Prosesi labuhan diawali dengan serah terima ubo rampe (perabot kelengkapan) oleh perwakilan Keraton Yogyakarta, KRT Widyo Bayu Kusumo, kepada Camat Cangkringan Mustadi, di kantor kecamatan, dan selanjutnya kepada juru kunci Hargo Merapi.
Ubo rampe berisi delapan jenis kain berupa Sinjang Cangkring, Sinjang Kawung Kemplang, Semekan Gadhung, Semekan Bangun Tulak, Kampuh Poleng Ciut, Semekan Gadhung Mlathi, Dhestar Dara Muluk dan Paningset Udaraga.
Selain itu, ada pula iisah konyong (minyak wangi), yatra tindhih (uang tindih), ses wangen (rokok harum), ratus (taburan kemenyan) dan sela (kemenyan). Ubo rampe ini disimpan dalam kotak kecil.
(Prosesi Labuhan Hargo Merapi menjadi tontonan warga dan para pelancong yang berkunjung ke Kinahrejo. Foto: Dok. Arthurio Oktavianus)
(Baca juga: Merapi Belasan Kali Erupsi di Awal Maret)
Prosesi Wilujengan
Usai serah terima ubo rampe, prosesi dilanjutkan dengan gelar budaya Labuhandalem di halaman pendopo Petilasan Mbah Maridjan.Antusias penduduk untuk meyaksikan prosesi ini sangat tinggi. Bahkan, wisatawan yang sedang melancong di daerah wisata Merapi, banyak yang mengabadikan momen tersebut.
Gelar budaya diisi dengan pertunjukan tarian yang diiringi musik gamelan. Selain itu, gunungan yang dibawa ke Petilasan Mbah Maridjan, diperebutkan di penghujung acara gelar budaya.
Prosesi lanjutan adalah acara Wilujengan yang berisi tembang Mocopat dan kenduri, pada pukul 19.00 WIB. Mulai pukul 21.00 WIB, pagelaran wayang kulit dimulai dengan Dalang Ki Abu.
Wayang kulit dilakukan hingga Minggu dini hari, yang dilanjutkan dengan dibawanya ubo rampe oleh juru kunci Hargo Merapi ke Sri Manganti di lereng Hargo Merapi pada pukul 06.30 WIB.
Prosesi labuhan selesai ditandai dengan pembagian sedekah labuhan dan kembali ke petilasan Mbah Maridjan di Kinahrejo.

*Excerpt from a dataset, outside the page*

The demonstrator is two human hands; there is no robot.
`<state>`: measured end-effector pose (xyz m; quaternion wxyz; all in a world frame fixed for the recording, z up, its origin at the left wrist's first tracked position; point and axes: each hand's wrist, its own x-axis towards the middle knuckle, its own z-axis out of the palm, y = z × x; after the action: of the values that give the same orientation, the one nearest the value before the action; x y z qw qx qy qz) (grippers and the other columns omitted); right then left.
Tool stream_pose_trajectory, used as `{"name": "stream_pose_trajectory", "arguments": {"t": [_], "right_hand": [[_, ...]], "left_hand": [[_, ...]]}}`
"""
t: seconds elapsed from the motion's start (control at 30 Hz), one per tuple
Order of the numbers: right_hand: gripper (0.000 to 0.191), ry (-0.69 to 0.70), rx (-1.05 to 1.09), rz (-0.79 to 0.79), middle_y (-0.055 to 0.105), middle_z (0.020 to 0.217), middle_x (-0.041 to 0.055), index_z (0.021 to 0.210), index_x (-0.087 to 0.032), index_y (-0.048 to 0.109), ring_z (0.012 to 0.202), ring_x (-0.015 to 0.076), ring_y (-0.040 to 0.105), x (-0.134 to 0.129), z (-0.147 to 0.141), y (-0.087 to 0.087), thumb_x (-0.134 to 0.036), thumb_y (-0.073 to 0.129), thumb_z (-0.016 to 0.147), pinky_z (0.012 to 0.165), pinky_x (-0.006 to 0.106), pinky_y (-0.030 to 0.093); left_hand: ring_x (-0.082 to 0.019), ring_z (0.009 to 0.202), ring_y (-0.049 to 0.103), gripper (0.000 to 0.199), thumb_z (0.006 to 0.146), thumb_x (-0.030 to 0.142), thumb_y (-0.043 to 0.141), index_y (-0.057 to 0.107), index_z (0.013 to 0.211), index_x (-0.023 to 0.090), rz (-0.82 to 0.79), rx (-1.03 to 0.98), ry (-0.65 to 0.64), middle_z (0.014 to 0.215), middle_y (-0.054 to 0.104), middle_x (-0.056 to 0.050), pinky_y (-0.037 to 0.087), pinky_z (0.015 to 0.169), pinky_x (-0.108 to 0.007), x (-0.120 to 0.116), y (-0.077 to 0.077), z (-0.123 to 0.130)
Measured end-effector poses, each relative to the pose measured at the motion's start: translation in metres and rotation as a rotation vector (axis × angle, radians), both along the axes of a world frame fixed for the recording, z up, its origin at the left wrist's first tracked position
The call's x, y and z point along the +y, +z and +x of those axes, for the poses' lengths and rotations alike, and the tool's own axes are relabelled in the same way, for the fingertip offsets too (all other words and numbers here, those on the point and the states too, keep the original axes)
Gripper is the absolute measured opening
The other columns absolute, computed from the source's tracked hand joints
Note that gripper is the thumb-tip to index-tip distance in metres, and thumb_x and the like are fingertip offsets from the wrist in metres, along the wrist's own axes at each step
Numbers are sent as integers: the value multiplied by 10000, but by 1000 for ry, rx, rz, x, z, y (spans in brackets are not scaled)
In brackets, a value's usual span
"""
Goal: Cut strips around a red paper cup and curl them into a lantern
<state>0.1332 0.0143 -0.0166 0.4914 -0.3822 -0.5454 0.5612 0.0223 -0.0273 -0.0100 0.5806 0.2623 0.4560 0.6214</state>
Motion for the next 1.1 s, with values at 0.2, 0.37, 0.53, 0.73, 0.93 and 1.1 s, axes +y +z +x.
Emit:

(Petilasan Mbah Maridjan. Lukisan dan foto Mbah Maridjan yang berada di petilasan yang disimpan dalam pendopo. Foto: Dok. Arthurio Oktavianus)
Petilasan Mbah Maridjan
Nama Mbah Maridjan sebagai juru kunci Merapi sangat dikenal masyarakat sejak kejadian Gunung Merapi akan meletus di tahun 2006.Bernama asli Raden Ngabehi Surakso Hargo, amanah juru kunci diperoleh dari Sri Sultan Hamengkubuwana IX, di tahun 1982. Sebelumnya, ia menjabat wakil juru kunci sejak 1970.

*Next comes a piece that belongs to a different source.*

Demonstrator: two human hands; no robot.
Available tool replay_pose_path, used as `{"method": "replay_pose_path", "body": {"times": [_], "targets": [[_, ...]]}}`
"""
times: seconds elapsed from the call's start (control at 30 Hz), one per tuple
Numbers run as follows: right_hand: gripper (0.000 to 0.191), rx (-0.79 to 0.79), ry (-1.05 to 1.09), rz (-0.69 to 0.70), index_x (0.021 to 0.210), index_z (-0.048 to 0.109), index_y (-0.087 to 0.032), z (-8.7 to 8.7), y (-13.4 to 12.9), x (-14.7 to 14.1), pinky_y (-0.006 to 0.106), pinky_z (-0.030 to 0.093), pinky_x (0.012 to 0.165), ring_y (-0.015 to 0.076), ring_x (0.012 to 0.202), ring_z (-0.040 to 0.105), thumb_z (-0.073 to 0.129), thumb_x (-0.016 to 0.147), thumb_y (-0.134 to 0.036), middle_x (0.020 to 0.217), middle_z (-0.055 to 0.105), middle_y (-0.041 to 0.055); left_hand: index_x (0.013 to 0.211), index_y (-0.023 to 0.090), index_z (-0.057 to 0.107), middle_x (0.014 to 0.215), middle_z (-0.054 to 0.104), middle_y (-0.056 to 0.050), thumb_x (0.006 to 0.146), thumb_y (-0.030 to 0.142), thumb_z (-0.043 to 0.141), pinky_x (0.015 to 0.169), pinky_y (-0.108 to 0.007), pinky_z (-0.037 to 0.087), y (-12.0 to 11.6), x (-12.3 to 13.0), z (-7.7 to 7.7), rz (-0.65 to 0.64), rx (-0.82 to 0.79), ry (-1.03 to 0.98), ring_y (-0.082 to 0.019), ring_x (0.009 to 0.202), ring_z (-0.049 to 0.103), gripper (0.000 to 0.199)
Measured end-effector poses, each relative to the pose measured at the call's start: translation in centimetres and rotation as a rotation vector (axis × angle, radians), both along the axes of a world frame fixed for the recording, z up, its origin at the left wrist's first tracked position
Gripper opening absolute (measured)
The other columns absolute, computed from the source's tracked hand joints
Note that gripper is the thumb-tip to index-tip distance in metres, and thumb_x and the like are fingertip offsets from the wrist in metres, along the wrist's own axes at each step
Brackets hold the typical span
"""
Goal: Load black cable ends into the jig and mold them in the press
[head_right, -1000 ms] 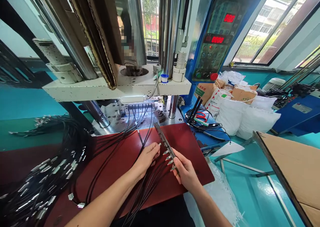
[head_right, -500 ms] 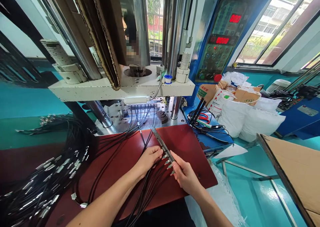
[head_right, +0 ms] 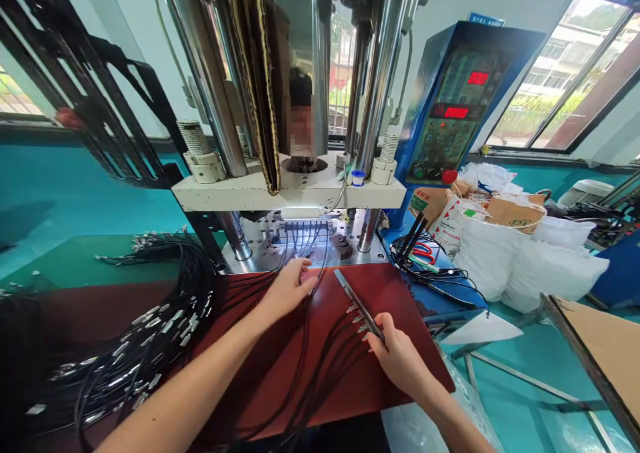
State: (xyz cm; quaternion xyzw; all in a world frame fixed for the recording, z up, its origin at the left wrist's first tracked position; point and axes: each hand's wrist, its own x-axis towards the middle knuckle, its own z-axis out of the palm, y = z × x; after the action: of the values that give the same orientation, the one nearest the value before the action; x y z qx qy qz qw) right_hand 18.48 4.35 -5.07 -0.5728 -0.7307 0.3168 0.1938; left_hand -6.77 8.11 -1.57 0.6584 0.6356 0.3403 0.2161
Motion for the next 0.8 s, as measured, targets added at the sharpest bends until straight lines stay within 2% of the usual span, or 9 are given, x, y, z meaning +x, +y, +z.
{"method": "replay_pose_path", "body": {"times": [0.07, 0.13, 0.2, 0.27, 0.37, 0.5, 0.6, 0.7, 0.8], "targets": [[0.012, 0.173, -0.386, 0.092, 0.089, 0.044, -0.018, 0.5, 0.2, 0.3, 0.025, 0.028, 0.047, 0.0221, 0.056, 0.059, 0.039, 0.085, -0.028, 0.059, 0.059, 0.0024, 0.108, 0.016, 0.049, 0.109, 0.051, -0.011, 0.078, 0.03, 0.045, 0.088, -0.034, 0.034, 0.9, -2.8, 0.6, 0.168, 0.002, 0.212, -0.024, 0.102, 0.045, 0.033], [0.016, 0.28, -0.68, 0.167, 0.091, 0.047, -0.014, 0.9, 0.4, 0.3, 0.027, 0.025, 0.046, 0.0279, 0.057, 0.062, 0.038, 0.087, -0.027, 0.057, 0.062, 0.0065, 0.109, 0.016, 0.049, 0.11, 0.05, -0.013, 0.079, 0.038, 0.044, 0.087, -0.038, 0.034, 1.6, -4.9, 0.8, 0.32, -0.042, 0.37, -0.027, 0.105, 0.044, 0.038], [0.02, 0.332, -0.819, 0.239, 0.094, 0.05, -0.012, 1.1, 0.5, 0.1, 0.028, 0.024, 0.045, 0.0299, 0.057, 0.063, 0.038, 0.089, -0.028, 0.058, 0.063, 0.0085, 0.107, 0.016, 0.051, 0.108, 0.052, -0.014, 0.079, 0.049, 0.041, 0.086, -0.041, 0.035, 2.1, -6.0, 0.5, 0.378, -0.119, 0.442, -0.03, 0.105, 0.044, 0.045], [0.021, 0.353, -0.859, 0.296, 0.095, 0.053, -0.012, 1.2, 0.7, 0.0, 0.028, 0.024, 0.044, 0.0292, 0.058, 0.063, 0.039, 0.089, -0.026, 0.061, 0.064, 0.0086, 0.101, 0.015, 0.054, 0.106, 0.053, -0.015, 0.078, 0.057, 0.035, 0.084, -0.045, 0.036, 2.6, -6.0, -0.3, 0.353, -0.198, 0.453, -0.033, 0.104, 0.046, 0.052], [0.017, 0.368, -0.846, 0.398, 0.086, 0.058, -0.016, 1.9, 1.5, -0.2, 0.028, 0.024, 0.044, 0.0275, 0.06, 0.064, 0.043, 0.086, -0.024, 0.071, 0.067, 0.0093, 0.094, 0.013, 0.056, 0.105, 0.055, -0.017, 0.078, 0.06, 0.031, 0.08, -0.045, 0.038, 3.6, -4.6, -1.5, 0.293, -0.254, 0.413, -0.034, 0.101, 0.049, 0.056], [0.019, 0.36, -0.663, 0.347, 0.074, 0.059, -0.018, 4.1, 4.9, -1.9, 0.027, 0.028, 0.048, 0.0244, 0.061, 0.063, 0.047, 0.084, -0.028, 0.067, 0.066, 0.0074, 0.099, 0.012, 0.051, 0.102, 0.057, -0.017, 0.076, 0.062, 0.036, 0.078, -0.041, 0.04, 4.6, -2.1, -2.4, 0.261, -0.227, 0.337, -0.032, 0.098, 0.054, 0.057], [0.021, 0.363, -0.457, 0.284, 0.075, 0.059, -0.019, 5.6, 9.9, -5.3, 0.025, 0.034, 0.054, 0.0189, 0.066, 0.061, 0.043, 0.086, -0.027, 0.071, 0.065, 0.0035, 0.098, 0.012, 0.05, 0.099, 0.059, -0.015, 0.075, 0.062, 0.039, 0.077, -0.039, 0.039, 4.6, -1.0, -2.8, 0.309, -0.182, 0.35, -0.031, 0.097, 0.055, 0.056], [0.014, 0.339, -0.308, 0.128, 0.084, 0.059, -0.021, 6.2, 16.0, -9.6, 0.026, 0.039, 0.064, 0.0174, 0.075, 0.06, 0.045, 0.085, -0.021, 0.072, 0.064, 0.0011, 0.095, 0.014, 0.051, 0.096, 0.059, -0.011, 0.077, 0.058, 0.04, 0.078, -0.037, 0.038, 4.2, -0.8, -3.3, 0.355, -0.101, 0.39, -0.028, 0.095, 0.055, 0.049], [0.015, 0.338, -0.236, -0.047, 0.094, 0.058, -0.018, 6.6, 21.3, -13.4, 0.03, 0.045, 0.071, 0.0164, 0.08, 0.058, 0.047, 0.088, -0.025, 0.087, 0.062, 0.0043, 0.096, 0.013, 0.052, 0.095, 0.06, -0.011, 0.079, 0.054, 0.039, 0.078, -0.037, 0.037, 4.0, -0.9, -3.8, 0.353, -0.036, 0.401, -0.027, 0.093, 0.055, 0.046]]}}
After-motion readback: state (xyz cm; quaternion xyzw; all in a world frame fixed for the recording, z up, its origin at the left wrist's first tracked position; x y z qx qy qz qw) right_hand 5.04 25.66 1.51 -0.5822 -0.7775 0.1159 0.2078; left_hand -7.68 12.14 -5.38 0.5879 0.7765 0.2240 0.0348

Mbah Maridjan meninggal pada 26 Oktober 2010, akibat semburan awan panas Gunung Merapi yang meluncur hingga ke Dukuh Kinahrejo di mana rumahnya berada. Ia ditemukan dalam kondisi bersujud saat meninggal dunia.
Kini, rumahnya di Kinahrejo banyak dikunjungi para wisatawan yang ingin melihat benda-benda sisa letusan Gunung Merapi.